Mr. Ermis is entitled to interest in accordance with section 46 of the Schedule on the amount awarded for Dr. Bergman's services and the Accident Assessment and Treatment Centre Inc., commencing 30 days from December 6, 1999, and for the services of BIM Diagnostic Services commencing 30 days after July 17, 1998.
Belair is not entitled to a repayment
EVIDENCE AND ANALYSIS:
Accident Assessment and Treatment Centre Inc. (Centre):
Mr. Ermis claims $1,966.76 for physiotherapy and acupuncture treatments he received at the Centre from February 17 to April 17, 1997. Dr. S. Bergman, his family physician, referred him for treatment at the Centre, through three treatment plans submitted to Belair.

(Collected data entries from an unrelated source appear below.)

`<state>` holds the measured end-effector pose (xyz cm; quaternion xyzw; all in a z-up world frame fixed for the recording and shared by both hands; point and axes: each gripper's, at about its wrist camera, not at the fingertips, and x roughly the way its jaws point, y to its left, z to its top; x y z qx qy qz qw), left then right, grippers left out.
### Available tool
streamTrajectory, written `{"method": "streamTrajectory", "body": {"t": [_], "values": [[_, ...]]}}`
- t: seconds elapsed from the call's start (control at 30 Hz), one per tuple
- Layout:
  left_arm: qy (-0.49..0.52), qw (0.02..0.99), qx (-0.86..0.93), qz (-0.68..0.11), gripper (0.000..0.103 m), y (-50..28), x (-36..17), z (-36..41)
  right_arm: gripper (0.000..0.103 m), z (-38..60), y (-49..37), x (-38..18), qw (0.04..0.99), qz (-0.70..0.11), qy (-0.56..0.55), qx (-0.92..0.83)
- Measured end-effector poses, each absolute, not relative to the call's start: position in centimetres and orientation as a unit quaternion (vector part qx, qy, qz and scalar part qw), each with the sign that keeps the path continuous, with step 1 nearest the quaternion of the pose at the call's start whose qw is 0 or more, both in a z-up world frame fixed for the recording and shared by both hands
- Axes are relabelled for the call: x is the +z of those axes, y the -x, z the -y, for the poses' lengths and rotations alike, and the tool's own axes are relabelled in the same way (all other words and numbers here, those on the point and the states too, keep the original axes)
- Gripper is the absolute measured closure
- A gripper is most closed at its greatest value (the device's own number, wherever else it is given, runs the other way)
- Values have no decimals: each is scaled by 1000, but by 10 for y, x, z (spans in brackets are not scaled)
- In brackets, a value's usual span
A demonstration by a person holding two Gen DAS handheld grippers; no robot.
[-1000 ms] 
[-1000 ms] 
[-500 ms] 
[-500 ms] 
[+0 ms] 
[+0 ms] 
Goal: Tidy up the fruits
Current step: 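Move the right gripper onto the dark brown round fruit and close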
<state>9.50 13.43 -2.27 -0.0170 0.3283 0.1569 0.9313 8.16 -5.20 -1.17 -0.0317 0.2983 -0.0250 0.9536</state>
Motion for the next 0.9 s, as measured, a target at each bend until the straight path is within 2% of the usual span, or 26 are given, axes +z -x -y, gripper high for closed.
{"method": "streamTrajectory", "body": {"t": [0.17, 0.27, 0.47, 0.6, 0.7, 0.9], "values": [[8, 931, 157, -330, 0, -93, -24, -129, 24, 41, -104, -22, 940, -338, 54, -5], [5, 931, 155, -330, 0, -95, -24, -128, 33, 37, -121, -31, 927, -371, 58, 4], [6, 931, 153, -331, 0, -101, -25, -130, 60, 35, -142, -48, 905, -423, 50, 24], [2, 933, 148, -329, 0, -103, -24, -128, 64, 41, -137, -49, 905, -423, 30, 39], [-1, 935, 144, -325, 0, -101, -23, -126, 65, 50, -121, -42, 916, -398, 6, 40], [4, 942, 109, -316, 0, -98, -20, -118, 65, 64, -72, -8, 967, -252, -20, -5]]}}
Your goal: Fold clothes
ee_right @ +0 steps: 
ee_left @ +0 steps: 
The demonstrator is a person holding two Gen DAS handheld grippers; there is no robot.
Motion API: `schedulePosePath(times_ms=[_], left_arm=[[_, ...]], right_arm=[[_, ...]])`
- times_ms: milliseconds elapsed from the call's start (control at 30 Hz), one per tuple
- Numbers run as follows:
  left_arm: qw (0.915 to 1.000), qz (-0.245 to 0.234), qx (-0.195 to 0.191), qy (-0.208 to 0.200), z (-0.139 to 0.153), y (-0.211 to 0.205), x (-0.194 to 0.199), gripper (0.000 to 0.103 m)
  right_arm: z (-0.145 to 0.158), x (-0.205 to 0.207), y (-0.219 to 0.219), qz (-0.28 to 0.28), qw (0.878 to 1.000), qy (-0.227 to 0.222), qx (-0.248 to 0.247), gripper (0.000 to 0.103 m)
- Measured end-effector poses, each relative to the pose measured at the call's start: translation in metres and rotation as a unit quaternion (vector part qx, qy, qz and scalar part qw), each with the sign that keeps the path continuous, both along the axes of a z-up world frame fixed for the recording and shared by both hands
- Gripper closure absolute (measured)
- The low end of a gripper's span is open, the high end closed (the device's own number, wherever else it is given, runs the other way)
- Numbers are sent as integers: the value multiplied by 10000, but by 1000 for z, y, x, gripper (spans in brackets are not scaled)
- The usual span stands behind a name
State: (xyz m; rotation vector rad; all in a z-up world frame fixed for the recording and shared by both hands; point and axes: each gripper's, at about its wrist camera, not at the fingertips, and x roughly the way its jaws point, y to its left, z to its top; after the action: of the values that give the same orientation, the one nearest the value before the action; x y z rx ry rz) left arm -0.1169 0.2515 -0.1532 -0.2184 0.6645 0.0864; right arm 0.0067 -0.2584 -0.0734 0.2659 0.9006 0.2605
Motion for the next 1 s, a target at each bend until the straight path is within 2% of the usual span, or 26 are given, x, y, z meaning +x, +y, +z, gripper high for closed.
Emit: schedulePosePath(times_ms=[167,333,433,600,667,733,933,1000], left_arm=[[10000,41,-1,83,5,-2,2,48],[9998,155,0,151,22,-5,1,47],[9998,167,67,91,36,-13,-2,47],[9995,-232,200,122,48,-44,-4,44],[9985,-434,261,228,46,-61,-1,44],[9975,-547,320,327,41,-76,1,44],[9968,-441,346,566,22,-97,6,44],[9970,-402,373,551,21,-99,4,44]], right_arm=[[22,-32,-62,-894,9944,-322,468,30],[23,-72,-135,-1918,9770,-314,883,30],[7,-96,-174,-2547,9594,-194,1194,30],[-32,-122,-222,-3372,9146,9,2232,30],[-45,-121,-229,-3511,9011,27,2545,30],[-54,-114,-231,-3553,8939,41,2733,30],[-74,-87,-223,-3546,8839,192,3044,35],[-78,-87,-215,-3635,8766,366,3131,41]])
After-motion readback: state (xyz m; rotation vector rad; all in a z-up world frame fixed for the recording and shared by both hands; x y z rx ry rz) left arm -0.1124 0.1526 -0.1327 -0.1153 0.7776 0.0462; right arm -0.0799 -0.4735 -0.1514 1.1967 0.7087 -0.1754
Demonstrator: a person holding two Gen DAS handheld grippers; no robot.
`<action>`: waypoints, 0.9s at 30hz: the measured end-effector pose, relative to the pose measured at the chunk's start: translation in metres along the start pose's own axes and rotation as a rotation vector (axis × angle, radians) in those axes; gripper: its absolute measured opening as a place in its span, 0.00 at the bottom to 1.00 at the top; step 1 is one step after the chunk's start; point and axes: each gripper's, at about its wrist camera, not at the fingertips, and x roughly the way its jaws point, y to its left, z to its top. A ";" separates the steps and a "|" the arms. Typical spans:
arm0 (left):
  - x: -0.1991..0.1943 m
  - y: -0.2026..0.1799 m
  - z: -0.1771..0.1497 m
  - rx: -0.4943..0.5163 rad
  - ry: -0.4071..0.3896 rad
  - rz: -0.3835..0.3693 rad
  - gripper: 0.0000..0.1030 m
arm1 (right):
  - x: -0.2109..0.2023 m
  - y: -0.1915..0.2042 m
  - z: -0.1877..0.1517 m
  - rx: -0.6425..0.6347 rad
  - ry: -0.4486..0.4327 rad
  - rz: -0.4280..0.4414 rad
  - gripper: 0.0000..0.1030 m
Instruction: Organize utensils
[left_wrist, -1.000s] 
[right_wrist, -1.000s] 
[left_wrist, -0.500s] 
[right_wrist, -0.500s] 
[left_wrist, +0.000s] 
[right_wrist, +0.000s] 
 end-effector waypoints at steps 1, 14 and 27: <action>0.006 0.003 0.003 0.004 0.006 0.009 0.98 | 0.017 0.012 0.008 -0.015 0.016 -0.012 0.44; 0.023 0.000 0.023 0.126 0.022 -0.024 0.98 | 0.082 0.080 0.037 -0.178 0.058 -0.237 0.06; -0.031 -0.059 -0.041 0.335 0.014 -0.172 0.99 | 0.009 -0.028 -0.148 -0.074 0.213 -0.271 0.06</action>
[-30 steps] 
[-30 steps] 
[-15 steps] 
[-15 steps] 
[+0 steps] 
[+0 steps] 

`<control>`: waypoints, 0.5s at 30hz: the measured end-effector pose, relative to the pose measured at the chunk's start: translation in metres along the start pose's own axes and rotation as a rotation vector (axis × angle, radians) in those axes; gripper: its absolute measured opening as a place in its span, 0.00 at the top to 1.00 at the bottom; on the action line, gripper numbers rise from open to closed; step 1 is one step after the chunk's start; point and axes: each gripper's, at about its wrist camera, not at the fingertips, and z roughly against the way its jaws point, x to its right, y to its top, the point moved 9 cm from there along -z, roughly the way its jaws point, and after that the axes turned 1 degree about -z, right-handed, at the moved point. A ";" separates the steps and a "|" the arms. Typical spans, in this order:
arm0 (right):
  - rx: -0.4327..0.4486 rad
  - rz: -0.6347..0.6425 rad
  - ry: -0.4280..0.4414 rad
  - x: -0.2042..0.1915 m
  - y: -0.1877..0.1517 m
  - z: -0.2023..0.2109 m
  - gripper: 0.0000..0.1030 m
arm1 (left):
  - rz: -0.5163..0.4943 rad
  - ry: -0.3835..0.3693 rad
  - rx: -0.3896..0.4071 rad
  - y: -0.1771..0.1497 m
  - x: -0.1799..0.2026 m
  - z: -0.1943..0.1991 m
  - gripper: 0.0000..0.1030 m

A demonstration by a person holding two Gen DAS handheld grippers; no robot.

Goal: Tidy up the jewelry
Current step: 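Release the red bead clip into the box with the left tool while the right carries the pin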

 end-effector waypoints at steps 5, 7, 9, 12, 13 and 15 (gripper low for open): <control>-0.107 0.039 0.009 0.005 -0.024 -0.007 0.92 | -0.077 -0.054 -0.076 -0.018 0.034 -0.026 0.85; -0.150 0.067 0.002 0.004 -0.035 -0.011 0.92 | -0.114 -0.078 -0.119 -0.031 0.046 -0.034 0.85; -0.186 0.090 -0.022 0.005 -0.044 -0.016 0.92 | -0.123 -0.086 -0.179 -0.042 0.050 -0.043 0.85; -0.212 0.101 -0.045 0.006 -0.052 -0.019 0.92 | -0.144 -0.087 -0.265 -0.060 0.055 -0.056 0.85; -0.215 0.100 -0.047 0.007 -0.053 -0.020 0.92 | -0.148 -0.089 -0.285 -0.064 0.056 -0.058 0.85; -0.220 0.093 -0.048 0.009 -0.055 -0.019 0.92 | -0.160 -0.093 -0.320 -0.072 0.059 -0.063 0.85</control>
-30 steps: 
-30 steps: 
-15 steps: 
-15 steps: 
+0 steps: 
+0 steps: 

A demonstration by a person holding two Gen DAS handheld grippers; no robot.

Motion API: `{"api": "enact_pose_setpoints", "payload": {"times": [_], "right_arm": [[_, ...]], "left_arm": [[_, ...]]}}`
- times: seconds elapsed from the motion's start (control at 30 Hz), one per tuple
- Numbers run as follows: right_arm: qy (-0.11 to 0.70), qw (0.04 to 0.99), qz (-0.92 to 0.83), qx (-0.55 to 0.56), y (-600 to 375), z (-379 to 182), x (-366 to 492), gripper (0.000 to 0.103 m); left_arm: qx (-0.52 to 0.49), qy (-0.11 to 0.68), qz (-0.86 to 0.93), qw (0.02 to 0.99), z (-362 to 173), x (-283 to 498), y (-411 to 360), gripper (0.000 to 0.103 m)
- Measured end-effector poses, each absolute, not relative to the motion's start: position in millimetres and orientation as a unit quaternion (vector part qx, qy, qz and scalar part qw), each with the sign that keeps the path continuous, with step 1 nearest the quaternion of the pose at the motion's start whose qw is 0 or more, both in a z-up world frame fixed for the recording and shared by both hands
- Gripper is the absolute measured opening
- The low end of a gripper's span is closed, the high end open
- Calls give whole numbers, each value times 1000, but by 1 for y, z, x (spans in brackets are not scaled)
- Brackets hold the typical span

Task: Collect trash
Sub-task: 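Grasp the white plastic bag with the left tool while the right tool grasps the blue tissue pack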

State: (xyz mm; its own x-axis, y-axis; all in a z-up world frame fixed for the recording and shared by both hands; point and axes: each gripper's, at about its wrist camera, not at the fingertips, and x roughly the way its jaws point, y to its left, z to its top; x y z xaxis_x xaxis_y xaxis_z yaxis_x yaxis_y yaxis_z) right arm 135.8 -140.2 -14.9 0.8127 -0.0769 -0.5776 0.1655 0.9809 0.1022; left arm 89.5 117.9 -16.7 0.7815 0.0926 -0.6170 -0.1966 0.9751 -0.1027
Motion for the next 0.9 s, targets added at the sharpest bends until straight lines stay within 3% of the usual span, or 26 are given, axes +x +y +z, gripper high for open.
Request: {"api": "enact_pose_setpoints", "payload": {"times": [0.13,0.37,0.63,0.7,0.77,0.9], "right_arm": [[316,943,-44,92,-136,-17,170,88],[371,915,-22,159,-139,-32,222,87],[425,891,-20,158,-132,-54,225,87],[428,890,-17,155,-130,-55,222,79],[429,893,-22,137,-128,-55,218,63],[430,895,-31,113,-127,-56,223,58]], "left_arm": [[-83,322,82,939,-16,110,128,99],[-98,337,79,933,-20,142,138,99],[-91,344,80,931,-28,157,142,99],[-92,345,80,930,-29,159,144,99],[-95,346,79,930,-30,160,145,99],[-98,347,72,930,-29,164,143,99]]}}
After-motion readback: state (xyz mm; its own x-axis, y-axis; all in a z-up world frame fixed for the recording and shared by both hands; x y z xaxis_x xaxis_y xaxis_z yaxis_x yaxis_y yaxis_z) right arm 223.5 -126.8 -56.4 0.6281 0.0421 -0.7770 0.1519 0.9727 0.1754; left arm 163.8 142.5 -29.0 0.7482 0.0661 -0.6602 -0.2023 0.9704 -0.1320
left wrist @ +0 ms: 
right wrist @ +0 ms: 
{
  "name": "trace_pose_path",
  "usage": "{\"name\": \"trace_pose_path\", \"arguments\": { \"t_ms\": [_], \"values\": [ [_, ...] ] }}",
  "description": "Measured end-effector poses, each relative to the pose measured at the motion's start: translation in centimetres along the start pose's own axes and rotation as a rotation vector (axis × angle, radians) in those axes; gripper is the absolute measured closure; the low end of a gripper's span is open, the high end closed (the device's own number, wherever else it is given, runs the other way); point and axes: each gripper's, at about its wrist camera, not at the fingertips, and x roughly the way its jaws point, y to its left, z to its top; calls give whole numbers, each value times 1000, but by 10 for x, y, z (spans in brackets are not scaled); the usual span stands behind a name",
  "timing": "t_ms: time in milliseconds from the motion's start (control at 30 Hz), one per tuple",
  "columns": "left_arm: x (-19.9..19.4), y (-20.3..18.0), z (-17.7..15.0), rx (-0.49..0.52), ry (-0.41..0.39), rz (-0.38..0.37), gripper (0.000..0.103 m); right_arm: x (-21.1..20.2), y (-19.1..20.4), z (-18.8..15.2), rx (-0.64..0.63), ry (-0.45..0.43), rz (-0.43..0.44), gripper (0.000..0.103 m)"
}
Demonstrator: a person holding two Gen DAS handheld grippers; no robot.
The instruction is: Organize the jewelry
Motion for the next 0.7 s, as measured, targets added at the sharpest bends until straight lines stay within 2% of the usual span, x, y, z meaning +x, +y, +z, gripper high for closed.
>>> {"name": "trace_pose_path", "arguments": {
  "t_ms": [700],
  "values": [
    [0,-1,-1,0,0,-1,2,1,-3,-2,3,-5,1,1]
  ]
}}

Belair contends that Dr. Bergman had a conflict of interest in referring him to the Centre, and therefore is not responsible to pay for the services under the provisions of section 38 of the Schedule. A conflict of interest exists in relation to a treatment plan when the services recommended by a health professional yield the person a direct or indirect financial benefit from the service provider.2 Health professionals must disclose their conflicts of interest:
38(3) The treatment plan shall include a statement by the member of a health profession who prepared the plan,
(a) disclosing any conflict of interest that he or she has relating to the treatment plan; (emphasis added)
To ensure that the health professional understands the concept at the time of the recommendation, the definition is included in the standard form for treatment plans (OCF-18).
The facts are undisputed in this case. Dr. Bergman testified that he had a conflict of interest because he owned the Centre. He filled out the treatment plans, and failed to disclose his conflict to Belair prior to commencement of Mr. Ermis' treatment. On March 4, 1997 Belair wrote Mr. Ermis that funding for the Centre's treatment was refused on the basis of Dr. Bergman's conflict. Mr. Ermis continued to treat at the Centre, and did not revise the plan or submit an alternative recommendation.
Section 17 of The Schedule imposed a positive obligation on Mr. Ermis to ensure the accuracy of Dr. Bergman's declaration after these expenses were incurred:
(17) If an insured person incurs expenses in respect of which a medical or rehabilitation benefit may be payable without complying with subsection (1), (2) or (3), the insured person shall submit to the insurer an application for payment of the expenses that complies with subsection (2) and (3) within 30 days after incurring the expenses.(emphasis added)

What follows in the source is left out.